EXERCISE PROMPT
When the line containing "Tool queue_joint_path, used" appears in the data below, begin copying there and stop only after the line containing "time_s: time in".

THE DATA
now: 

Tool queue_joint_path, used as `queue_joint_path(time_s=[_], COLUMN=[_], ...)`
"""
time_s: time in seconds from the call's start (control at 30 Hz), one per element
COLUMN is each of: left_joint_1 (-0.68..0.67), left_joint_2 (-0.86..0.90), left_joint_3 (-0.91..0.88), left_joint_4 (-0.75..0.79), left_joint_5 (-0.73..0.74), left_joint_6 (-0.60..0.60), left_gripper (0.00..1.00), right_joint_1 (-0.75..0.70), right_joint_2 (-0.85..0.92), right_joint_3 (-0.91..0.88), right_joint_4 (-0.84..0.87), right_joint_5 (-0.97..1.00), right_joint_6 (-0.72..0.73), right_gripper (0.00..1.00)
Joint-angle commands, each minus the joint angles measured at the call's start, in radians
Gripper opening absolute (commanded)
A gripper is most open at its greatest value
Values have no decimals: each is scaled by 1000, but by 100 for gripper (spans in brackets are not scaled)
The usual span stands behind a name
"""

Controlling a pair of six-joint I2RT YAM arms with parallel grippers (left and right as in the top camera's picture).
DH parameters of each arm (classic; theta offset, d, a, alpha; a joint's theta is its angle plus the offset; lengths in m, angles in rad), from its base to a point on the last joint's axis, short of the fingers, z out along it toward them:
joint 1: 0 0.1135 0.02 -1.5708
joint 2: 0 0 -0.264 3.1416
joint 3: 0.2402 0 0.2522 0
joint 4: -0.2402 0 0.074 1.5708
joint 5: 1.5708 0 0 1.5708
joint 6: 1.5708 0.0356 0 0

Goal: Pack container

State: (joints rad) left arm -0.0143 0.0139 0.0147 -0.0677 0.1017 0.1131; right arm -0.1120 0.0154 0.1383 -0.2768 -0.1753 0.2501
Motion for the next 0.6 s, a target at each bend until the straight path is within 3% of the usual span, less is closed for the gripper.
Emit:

TASK RESULT
Tool queue_joint_path, used as `queue_joint_path(time_s=[_], COLUMN=[_], ...)`
"""
time_s: time in seconds from the call's start (control at 30 Hz), one per element

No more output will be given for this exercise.